Collection entries:
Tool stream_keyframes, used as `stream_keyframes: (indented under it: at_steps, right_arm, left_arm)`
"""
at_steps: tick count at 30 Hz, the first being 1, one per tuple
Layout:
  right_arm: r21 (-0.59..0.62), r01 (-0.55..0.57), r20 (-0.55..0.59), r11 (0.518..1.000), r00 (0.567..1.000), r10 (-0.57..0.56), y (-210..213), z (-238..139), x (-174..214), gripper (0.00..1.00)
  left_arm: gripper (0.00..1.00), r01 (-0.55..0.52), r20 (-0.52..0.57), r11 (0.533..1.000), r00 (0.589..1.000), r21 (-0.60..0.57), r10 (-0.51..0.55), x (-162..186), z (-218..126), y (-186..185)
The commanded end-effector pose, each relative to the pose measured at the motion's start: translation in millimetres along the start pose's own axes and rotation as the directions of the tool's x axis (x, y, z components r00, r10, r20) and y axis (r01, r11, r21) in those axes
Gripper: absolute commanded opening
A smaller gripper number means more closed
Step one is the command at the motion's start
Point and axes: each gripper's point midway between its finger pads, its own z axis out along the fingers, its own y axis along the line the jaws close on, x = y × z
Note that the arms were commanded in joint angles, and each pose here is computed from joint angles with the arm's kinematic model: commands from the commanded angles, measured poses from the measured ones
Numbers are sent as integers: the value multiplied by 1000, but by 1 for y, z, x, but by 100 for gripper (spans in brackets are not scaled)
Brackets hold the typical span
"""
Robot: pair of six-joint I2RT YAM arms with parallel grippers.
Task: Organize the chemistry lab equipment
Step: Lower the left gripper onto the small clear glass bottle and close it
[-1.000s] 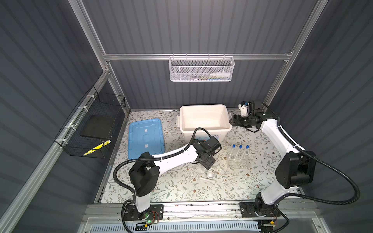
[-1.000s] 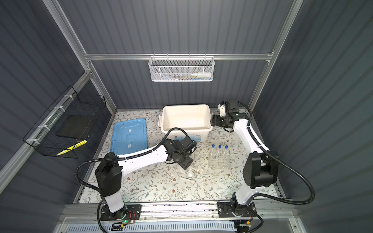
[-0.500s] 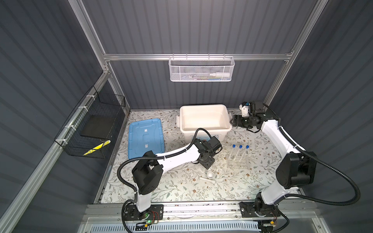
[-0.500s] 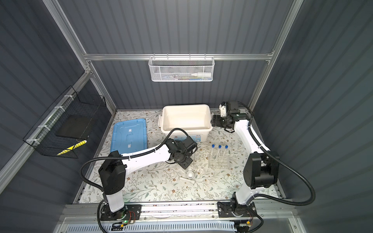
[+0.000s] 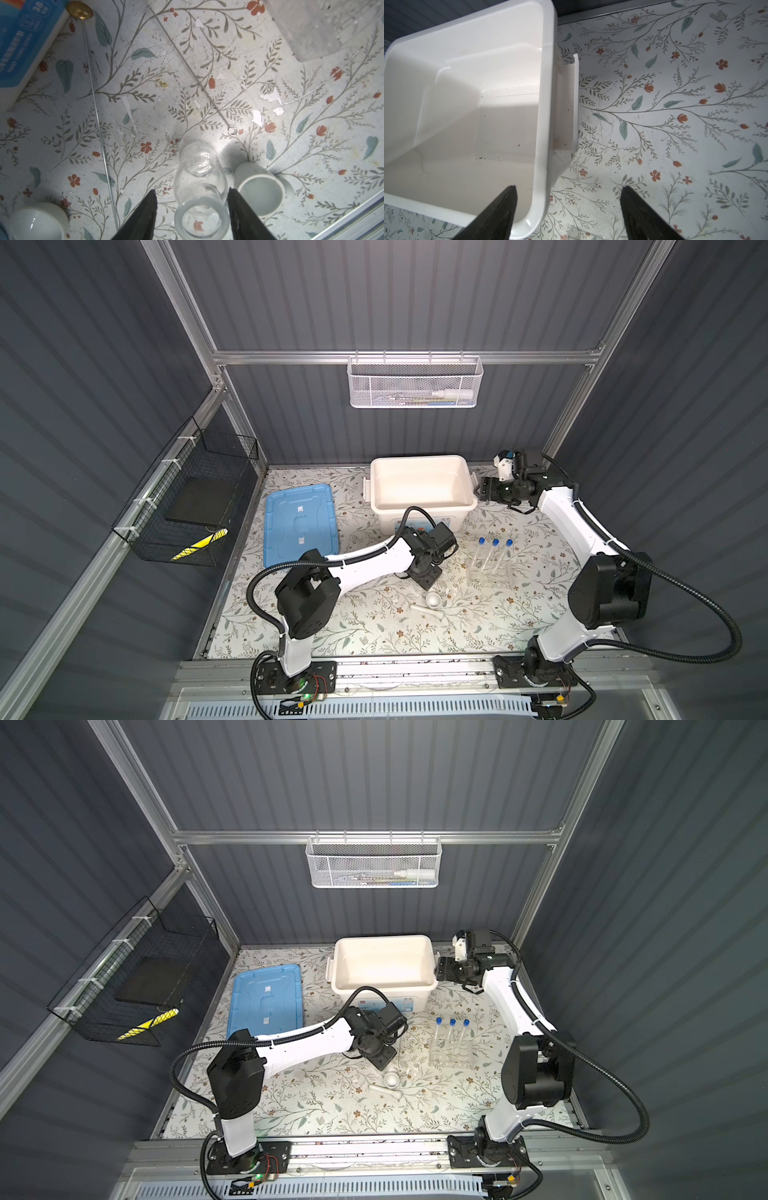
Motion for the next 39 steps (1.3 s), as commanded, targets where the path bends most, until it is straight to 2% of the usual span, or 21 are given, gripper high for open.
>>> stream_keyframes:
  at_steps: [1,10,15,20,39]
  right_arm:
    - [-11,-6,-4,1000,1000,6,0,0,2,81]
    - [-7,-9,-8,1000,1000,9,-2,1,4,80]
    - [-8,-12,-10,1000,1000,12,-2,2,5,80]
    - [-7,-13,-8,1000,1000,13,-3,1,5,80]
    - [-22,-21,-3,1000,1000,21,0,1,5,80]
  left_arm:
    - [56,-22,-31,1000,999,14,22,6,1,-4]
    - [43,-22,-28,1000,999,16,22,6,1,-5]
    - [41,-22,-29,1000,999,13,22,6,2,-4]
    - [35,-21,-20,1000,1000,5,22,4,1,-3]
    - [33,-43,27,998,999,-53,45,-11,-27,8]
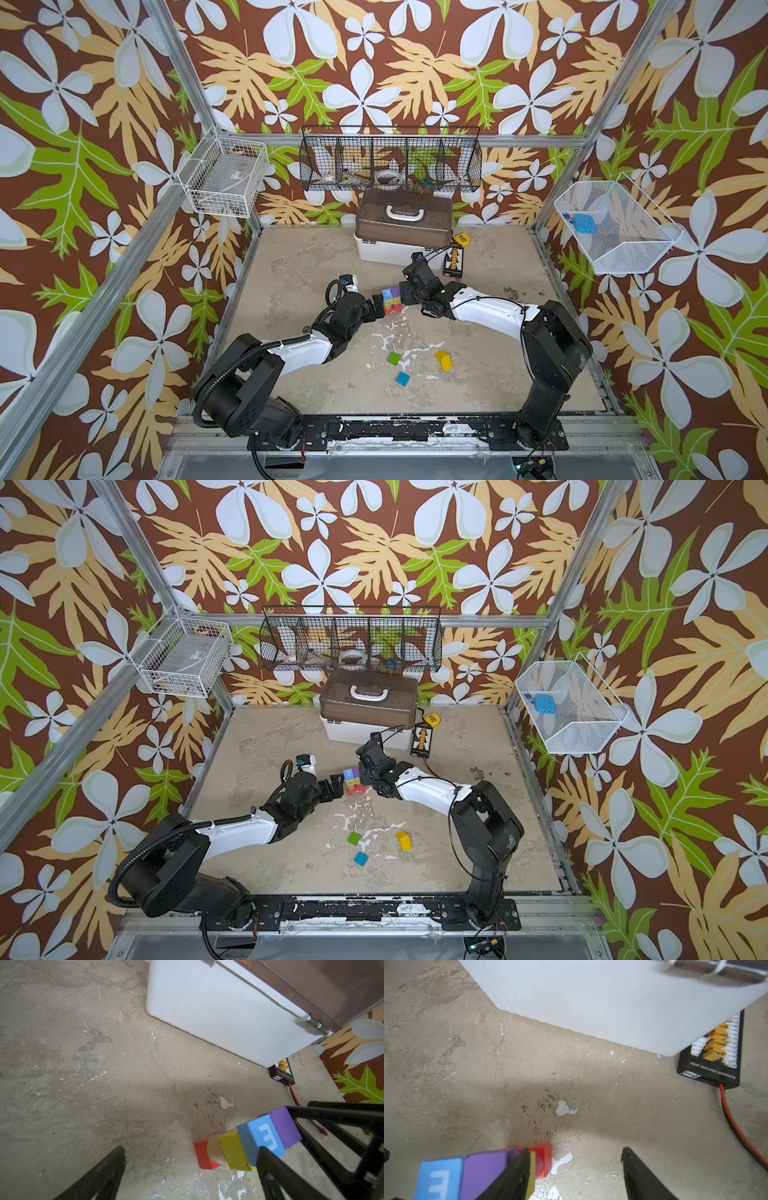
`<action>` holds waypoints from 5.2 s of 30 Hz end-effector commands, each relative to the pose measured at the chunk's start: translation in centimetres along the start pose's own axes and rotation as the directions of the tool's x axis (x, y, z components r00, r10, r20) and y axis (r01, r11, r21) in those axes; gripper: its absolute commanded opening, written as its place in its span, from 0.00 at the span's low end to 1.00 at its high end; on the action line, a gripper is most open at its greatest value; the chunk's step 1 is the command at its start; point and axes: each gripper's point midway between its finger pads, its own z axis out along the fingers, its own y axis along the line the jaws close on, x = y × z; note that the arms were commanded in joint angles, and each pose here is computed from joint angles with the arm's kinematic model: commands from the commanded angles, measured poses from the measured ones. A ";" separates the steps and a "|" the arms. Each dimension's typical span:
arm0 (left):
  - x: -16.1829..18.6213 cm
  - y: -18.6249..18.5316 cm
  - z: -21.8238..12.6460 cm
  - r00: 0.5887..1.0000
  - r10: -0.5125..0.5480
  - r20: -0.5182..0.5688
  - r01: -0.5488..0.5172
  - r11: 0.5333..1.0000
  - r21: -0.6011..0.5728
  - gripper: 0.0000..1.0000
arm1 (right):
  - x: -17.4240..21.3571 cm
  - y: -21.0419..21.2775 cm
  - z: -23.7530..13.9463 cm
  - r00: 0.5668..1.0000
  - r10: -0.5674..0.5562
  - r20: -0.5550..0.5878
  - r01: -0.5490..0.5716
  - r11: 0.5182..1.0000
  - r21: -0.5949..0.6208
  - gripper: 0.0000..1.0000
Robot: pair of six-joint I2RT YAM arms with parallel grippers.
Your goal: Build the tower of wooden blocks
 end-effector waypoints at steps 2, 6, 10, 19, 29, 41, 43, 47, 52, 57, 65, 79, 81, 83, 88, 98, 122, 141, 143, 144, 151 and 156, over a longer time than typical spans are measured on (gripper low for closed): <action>-0.3 -0.3 -0.1 1.000 -0.012 0.011 0.012 1.000 0.013 0.99 | -0.2 -0.4 -0.6 1.000 0.005 0.011 -0.005 1.000 0.009 0.70; -0.3 -0.3 -0.2 1.000 -0.013 0.011 0.013 1.000 0.014 0.99 | -0.3 -0.4 -1.1 1.000 0.007 0.021 -0.007 1.000 0.000 0.70; -0.4 -0.3 -0.2 1.000 -0.015 0.013 0.015 1.000 0.014 1.00 | -0.4 -0.4 -1.3 1.000 0.007 0.026 -0.007 1.000 -0.008 0.70; -0.4 0.4 -0.1 1.000 -0.007 0.025 0.008 1.000 -0.023 1.00 | -1.5 -0.3 -1.1 0.999 0.008 0.046 -0.008 1.000 0.014 0.71; -4.0 -0.9 -0.4 0.995 0.064 0.074 -0.060 0.996 -0.061 1.00 | -4.7 0.7 -1.6 0.998 0.007 0.055 -0.009 1.000 0.029 0.66; -4.2 -1.9 2.4 0.992 0.128 -0.006 -0.128 0.988 -0.089 1.00 | -4.3 2.1 1.1 0.998 -0.062 -0.034 0.063 0.997 0.038 0.60; -3.9 -1.8 2.7 0.991 0.132 -0.018 -0.133 0.987 -0.094 1.00 | -4.1 2.1 1.4 0.997 -0.069 -0.042 0.070 0.997 0.040 0.60; -3.5 -1.5 3.0 0.991 0.131 -0.026 -0.133 0.985 -0.106 1.00 | -3.8 2.4 1.7 0.996 -0.074 -0.053 0.076 0.997 0.025 0.59; -3.3 -1.3 3.0 0.991 0.132 -0.029 -0.135 0.984 -0.113 1.00 | -3.5 2.5 1.7 0.995 -0.076 -0.060 0.077 0.997 0.016 0.58; -3.1 -1.1 3.1 0.991 0.131 -0.032 -0.134 0.984 -0.114 1.00 | -3.3 2.7 1.7 0.995 -0.074 -0.064 0.074 0.997 0.000 0.57; -3.1 -1.1 3.1 0.991 0.128 -0.031 -0.131 0.985 -0.115 1.00 | -3.1 2.8 1.6 0.995 -0.070 -0.069 0.069 0.998 -0.009 0.56; -3.1 -1.3 3.0 0.992 0.125 -0.031 -0.127 0.987 -0.102 1.00 | -2.9 2.8 1.3 0.996 -0.058 -0.074 0.057 0.998 -0.021 0.54; -3.1 -1.2 3.0 0.992 0.124 -0.031 -0.126 0.987 -0.104 1.00 | -2.9 2.8 1.2 0.996 -0.057 -0.074 0.055 0.998 -0.023 0.54; -3.0 -1.2 3.0 0.992 0.124 -0.033 -0.127 0.986 -0.104 1.00 | -2.9 2.9 1.2 0.996 -0.057 -0.075 0.055 0.998 -0.025 0.54; -3.0 -1.2 3.1 0.992 0.125 -0.035 -0.128 0.986 -0.106 1.00 | -2.7 2.9 1.3 0.995 -0.059 -0.080 0.057 0.998 -0.027 0.54; -3.0 -1.3 2.9 0.992 0.123 -0.033 -0.126 0.987 -0.103 1.00 | -2.5 3.0 1.2 0.995 -0.056 -0.080 0.053 0.998 -0.031 0.53; -2.6 -1.5 2.6 0.991 0.121 -0.050 -0.125 0.989 -0.078 0.99 | -3.1 2.6 0.7 0.997 -0.052 -0.062 0.052 0.999 -0.006 0.54; -9.3 -0.9 -8.0 0.968 0.069 0.239 -0.062 0.997 -0.037 1.00 | -3.5 -2.1 -6.9 0.989 0.090 0.120 -0.092 0.996 0.012 0.63; -9.5 0.8 -10.5 0.949 0.051 0.310 -0.037 0.998 -0.051 1.00 | -2.3 -2.9 -7.9 0.983 0.123 0.133 -0.123 0.992 -0.010 0.64; -9.4 1.9 -11.7 0.937 0.040 0.346 -0.020 0.998 -0.060 1.00 | -1.5 -3.2 -8.3 0.981 0.137 0.137 -0.135 0.991 -0.020 0.65; -6.5 8.1 -14.8 0.860 0.038 0.509 0.035 0.991 -0.132 1.00 | 4.6 -3.6 -11.5 0.965 0.213 0.155 -0.207 0.977 -0.050 0.65; -4.3 9.8 -14.1 0.865 0.078 0.496 0.008 0.985 -0.170 1.00 | 9.4 -2.5 -14.5 0.950 0.286 0.128 -0.278 0.957 -0.081 0.60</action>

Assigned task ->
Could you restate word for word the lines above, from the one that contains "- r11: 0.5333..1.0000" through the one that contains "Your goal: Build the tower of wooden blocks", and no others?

Output of the exercise ->
  - r11: 0.5333..1.0000
  - r21: -0.6011..0.5728
  - gripper: 0.0000..1.0000
arm1 (right):
  - x: -17.4240..21.3571 cm
  - y: -21.0419..21.2775 cm
  - z: -23.7530..13.9463 cm
  - r00: 0.5668..1.0000
  - r10: -0.5674..0.5562
  - r20: -0.5550..0.5878
  - r01: -0.5490..0.5716
  - r11: 0.5182..1.0000
  - r21: -0.5949..0.6208
  - gripper: 0.0000..1.0000
Robot: pair of six-joint I2RT YAM arms with parallel grippers.
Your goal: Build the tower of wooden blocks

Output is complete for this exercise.